HOW TO COMPLETE THIS TASK>
Without omitting anything, retype the data that follows.
Content starts
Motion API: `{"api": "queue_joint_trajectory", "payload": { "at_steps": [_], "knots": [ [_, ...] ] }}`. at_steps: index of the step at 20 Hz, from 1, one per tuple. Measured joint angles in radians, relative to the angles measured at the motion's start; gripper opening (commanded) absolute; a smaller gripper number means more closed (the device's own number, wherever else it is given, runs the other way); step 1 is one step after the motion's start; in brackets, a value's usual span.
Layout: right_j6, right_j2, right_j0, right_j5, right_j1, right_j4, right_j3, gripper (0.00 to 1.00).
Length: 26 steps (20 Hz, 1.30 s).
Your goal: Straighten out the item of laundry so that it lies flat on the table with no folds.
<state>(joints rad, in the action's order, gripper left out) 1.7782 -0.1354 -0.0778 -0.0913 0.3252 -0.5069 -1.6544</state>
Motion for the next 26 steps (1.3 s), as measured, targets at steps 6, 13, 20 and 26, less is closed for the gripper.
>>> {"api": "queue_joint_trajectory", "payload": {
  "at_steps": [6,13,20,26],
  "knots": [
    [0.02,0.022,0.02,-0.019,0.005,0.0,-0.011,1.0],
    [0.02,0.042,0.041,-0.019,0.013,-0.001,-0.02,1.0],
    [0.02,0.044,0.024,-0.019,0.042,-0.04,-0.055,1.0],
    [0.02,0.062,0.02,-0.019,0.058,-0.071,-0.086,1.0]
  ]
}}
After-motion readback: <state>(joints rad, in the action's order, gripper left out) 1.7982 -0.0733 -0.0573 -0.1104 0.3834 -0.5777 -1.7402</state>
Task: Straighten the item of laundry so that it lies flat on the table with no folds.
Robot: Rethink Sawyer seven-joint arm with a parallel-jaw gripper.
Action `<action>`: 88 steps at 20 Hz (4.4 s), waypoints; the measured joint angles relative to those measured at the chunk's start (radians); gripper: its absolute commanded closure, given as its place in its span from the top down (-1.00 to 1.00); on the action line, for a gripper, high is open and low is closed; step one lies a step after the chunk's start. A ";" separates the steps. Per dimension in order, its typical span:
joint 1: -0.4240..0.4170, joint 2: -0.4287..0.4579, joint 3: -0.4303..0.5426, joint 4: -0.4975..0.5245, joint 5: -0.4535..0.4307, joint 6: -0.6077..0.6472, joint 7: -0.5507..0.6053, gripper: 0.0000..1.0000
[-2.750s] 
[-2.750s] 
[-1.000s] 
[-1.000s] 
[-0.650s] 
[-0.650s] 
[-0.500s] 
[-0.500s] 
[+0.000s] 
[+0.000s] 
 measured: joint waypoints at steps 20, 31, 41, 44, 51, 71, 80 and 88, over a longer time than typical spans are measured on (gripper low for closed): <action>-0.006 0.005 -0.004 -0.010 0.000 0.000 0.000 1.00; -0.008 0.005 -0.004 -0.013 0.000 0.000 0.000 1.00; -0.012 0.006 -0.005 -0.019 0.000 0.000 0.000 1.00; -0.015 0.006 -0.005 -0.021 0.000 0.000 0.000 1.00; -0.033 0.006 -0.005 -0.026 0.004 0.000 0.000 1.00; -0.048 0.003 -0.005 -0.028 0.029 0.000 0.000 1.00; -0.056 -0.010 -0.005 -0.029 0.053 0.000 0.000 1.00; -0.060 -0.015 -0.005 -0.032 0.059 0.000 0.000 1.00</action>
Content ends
ANSWER TO THIS TASK>
Motion API: `{"api": "queue_joint_trajectory", "payload": { "at_steps": [_], "knots": [ [_, ...] ] }}`. at_steps: index of the step at 20 Hz, from 1, one per tuple. Measured joint angles in radians, relative to the angles measured at the motion's start; gripper opening (commanded) absolute; a smaller gripper number means more closed (the device's own number, wherever else it is given, runs the other way); step 1 is one step after the motion's start; in brackets, a value's usual span.
Layout: right_j6, right_j2, right_j0, right_j5, right_j1, right_j4, right_j3, gripper (0.00 to 1.00).
Length: 26 steps (20 Hz, 1.30 s).
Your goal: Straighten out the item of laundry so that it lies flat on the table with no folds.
<state>(joints rad, in the action's order, gripper left out) 1.7782 -0.1354 -0.0778 -0.0913 0.3252 -0.5069 -1.6544</state>
Motion for the next 26 steps (1.3 s), as measured, targets at steps 6, 13, 20 and 26, less is closed for the gripper.
>>> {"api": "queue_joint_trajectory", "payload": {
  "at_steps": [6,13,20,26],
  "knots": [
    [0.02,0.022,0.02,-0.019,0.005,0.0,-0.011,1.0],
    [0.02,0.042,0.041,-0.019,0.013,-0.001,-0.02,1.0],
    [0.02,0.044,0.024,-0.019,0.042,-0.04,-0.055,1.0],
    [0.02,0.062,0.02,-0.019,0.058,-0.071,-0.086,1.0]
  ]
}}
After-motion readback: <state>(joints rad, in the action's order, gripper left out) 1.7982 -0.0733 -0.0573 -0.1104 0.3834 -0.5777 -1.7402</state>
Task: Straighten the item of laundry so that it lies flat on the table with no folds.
Robot: Rethink Sawyer seven-joint arm with a parallel-jaw gripper.
Action `<action>`: 88 steps at 20 Hz (4.4 s), waypoints; the measured joint angles relative to those measured at the chunk's start (radians); gripper: its absolute commanded closure, given as its place in its span from the top down (-1.00 to 1.00); on the action line, for a gripper, high is open and low is closed; step one lies a step after the chunk's start. A ";" separates the steps. Per dimension in order, its typical span:
joint 1: -0.4240..0.4170, joint 2: -0.4287..0.4579, joint 3: -0.4303..0.5426, joint 4: -0.4975..0.5245, joint 5: -0.4535..0.4307, joint 6: -0.6077..0.6472, joint 7: -0.5507..0.6053, gripper: 0.0000..1.0000
[-2.750s] 
[-2.750s] 
[-1.000s] 
[-1.000s] 
[-0.650s] 
[-0.650s] 
[-0.500s] 
[-0.500s] 
[+0.000s] 
[+0.000s] 
 measured: joint waypoints at steps 20, 31, 41, 44, 51, 71, 80 and 88, over a longer time than typical spans are measured on (gripper low for closed): <action>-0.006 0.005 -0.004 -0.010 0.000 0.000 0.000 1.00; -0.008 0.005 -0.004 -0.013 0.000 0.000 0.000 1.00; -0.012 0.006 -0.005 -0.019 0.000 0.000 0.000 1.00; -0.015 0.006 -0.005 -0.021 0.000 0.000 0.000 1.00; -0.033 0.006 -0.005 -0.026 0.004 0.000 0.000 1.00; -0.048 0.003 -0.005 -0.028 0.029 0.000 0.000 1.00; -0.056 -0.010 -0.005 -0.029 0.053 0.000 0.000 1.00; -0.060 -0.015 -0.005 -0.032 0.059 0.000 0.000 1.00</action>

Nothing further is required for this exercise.